Think about the two examples that might be most familiar to many internal auditors: the external audit “International Standards on Auditing” and the accounting “International Financial Reporting Standards”. They are not in use in the UK just because the two boards responsible for them – IFAC’s International Auditing and Assurance Standards Board (IAASB) and the International Accounting Standards Board (IASB) – issue the standards. No, there is legislation that mandates their use in the UK – so the UK government is in fact the “standard setter” for the UK. In addition, the UK government established standards boards, overseen by the Financial Reporting Council, which review the outputs from the international boards; consult with UK external auditors, companies, users of accounts and other interested parties; and issue UK versions of the standards, which do sometimes have additional or different requirements. Similar structures exist for the implementation of the International Public Sector Accounting Standards (IPSAS) issued by the IPSAS-Board (IPSASB).

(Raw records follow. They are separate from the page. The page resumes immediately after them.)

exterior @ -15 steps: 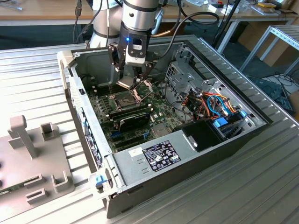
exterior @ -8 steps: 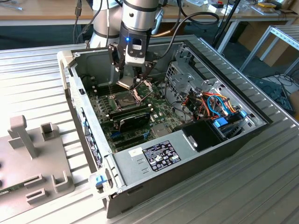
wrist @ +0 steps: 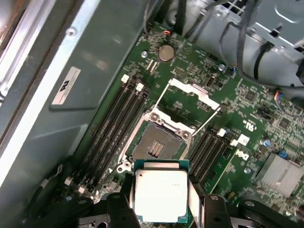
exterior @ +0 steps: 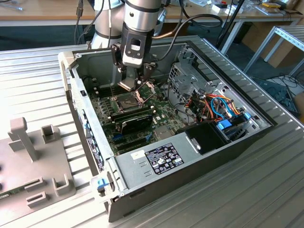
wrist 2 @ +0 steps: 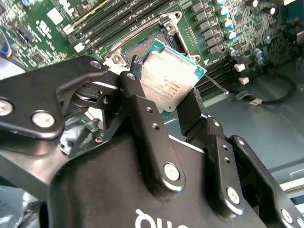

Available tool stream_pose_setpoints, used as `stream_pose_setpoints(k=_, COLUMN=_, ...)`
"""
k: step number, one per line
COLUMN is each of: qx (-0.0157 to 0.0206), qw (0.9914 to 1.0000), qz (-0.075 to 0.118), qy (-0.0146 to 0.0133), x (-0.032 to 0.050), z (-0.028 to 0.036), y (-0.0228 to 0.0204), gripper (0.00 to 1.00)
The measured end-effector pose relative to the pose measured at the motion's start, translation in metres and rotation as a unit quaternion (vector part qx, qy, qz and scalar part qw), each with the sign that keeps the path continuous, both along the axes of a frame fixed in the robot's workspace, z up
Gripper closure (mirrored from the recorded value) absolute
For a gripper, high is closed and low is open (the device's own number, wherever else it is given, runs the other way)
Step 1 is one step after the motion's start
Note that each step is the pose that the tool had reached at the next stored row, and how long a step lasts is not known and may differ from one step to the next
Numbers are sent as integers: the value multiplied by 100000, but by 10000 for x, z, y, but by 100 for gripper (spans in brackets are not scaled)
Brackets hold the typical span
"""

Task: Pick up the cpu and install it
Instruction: 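Place the cpu into insertion slot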

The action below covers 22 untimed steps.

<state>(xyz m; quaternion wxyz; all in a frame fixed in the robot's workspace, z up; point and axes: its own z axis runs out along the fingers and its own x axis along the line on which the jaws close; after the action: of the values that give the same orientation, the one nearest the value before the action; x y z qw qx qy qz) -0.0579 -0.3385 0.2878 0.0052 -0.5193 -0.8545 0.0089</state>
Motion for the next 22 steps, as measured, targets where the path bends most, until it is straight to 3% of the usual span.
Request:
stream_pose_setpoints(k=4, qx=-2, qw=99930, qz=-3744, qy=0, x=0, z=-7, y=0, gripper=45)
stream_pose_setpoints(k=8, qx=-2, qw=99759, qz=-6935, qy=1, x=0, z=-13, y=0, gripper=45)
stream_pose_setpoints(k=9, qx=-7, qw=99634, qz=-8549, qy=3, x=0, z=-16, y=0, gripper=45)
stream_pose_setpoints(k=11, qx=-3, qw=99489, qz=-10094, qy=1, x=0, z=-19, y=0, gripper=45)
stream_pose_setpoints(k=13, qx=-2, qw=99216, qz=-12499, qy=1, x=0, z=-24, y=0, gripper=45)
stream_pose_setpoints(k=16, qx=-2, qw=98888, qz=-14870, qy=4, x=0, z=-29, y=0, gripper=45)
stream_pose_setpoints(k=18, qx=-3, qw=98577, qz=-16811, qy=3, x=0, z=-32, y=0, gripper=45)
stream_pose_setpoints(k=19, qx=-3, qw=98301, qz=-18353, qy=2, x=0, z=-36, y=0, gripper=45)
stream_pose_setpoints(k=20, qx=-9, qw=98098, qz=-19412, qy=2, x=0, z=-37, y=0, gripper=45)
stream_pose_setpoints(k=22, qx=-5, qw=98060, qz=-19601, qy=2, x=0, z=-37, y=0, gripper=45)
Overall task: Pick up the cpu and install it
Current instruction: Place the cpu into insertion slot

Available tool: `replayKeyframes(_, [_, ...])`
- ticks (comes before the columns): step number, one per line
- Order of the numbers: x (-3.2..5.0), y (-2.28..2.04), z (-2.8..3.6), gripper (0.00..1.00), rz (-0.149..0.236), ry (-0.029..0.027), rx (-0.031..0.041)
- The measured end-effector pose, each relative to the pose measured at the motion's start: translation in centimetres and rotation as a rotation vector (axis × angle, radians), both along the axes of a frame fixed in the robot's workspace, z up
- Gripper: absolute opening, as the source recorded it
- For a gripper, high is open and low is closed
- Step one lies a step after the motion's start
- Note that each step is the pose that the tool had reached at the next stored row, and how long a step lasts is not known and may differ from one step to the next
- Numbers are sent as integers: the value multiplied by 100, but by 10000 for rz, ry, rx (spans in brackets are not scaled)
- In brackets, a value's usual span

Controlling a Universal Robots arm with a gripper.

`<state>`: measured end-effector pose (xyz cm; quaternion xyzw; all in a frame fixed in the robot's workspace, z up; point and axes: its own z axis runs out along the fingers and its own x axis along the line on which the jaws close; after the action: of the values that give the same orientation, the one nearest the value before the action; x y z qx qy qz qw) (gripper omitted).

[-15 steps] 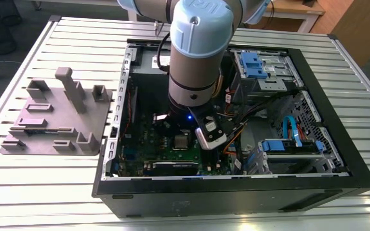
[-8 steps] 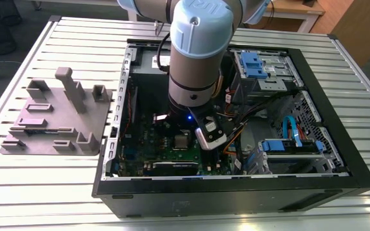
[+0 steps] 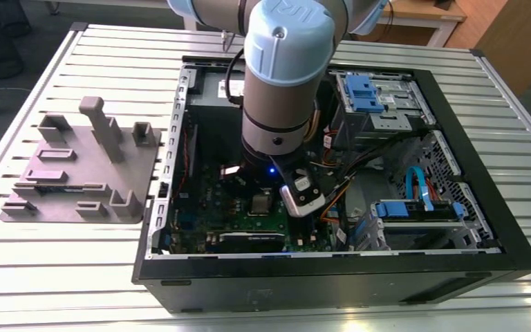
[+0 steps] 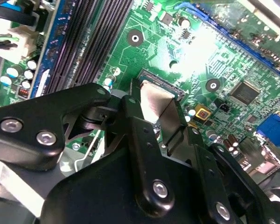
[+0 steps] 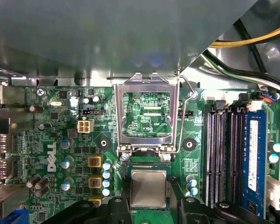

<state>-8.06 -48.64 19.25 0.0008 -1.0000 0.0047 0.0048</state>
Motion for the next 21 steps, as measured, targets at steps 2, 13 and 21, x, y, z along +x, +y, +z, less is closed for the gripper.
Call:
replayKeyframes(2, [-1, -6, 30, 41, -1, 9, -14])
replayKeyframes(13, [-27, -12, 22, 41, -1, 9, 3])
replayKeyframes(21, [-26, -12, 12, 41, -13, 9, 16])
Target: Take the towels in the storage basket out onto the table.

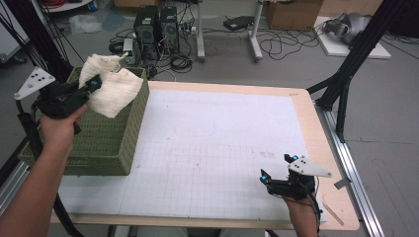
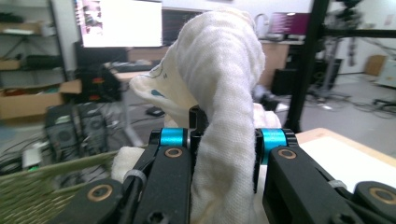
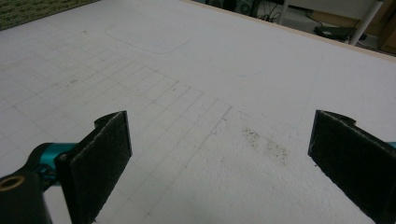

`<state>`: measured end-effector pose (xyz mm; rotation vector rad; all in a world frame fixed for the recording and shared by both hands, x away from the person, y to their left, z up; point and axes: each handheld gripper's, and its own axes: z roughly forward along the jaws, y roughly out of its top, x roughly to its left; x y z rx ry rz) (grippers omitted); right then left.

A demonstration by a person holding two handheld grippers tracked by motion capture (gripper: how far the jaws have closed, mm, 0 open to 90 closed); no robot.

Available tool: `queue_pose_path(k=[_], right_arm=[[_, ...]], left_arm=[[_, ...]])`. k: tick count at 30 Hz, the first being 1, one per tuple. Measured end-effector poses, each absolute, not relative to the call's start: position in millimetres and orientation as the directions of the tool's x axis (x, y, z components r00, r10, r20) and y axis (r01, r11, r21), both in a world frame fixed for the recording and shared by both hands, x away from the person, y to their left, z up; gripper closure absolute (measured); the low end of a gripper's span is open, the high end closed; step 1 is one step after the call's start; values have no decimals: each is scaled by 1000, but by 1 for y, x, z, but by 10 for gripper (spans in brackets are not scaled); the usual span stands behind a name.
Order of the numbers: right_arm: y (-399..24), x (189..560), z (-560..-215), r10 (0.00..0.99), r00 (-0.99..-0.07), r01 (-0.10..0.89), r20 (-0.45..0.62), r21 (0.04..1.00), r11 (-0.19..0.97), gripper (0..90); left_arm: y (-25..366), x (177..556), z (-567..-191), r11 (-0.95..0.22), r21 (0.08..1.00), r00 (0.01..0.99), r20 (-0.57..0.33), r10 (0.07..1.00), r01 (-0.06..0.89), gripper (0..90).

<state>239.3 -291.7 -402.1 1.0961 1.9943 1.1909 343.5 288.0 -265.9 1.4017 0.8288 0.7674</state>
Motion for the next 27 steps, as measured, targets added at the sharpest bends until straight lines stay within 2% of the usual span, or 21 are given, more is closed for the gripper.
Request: queue_pose_path(k=[2, 13, 27], right_arm=[[-292, 239, -402, 862, -504, 359, -53, 895, 265, 53], [-292, 240, -402, 863, -503, 360, -54, 894, 266, 53], [-294, 240, -403, 863, -502, 361, -52, 895, 264, 53]], left_arm=[[270, 342, -264, 34, 999, 565, -36, 824, 14, 790], [205, 340, -276, 32, 999, 693, -41, 720, 26, 790], [118, 344, -311, -4, 998, 789, -53, 613, 70, 790]])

The UK government to date has passed no legislation mandating which standards internal auditors must use. There is regulation that requires there to be “proper practices” in place for local government – and guidance from the responsible UK government ministry identifies which documents contain those proper practices. However, there are groups within government who are responsible for determining which standards their internal auditors should use. De facto, they set the standards for internal audit in their part of the UK public sector. They are the groups now collectively known as the Relevant Internal Audit Standards Setters (RIASS). The new Public Sector Internal Audit Standards Advisory Board (IASAB), peopled by knowledgeable and interested parties, with an independent chair, provides an efficient conduit, taking The IIA’s standards and advising the RIASS on implementation.
I keep talking about The IIA’s standards. What I mean are the mandatory elements of the IPPF. So, UK public sector internal auditors follow The Definition of Internal Auditing, The Code of Ethics and the International Standards for the Professional Practice of Internal Auditing, with minimal extra requirements to meet the needs of the UK public sector.
So, this is the “quaint” way that the UK public sector has gone about acknowledging, recognising and accepting The IIA’s standards. It builds on a long tradition of recognising The IIA’s role in setting international standards in this area. It embodies a particular British style and tradition. But, as I said at the start, the unified standards and the sustainable mechanisms that will maintain them are new and worth celebrating. And, The IIA should be justifiably pleased that its role as an international standard setter has been acknowledged in such a durable institution.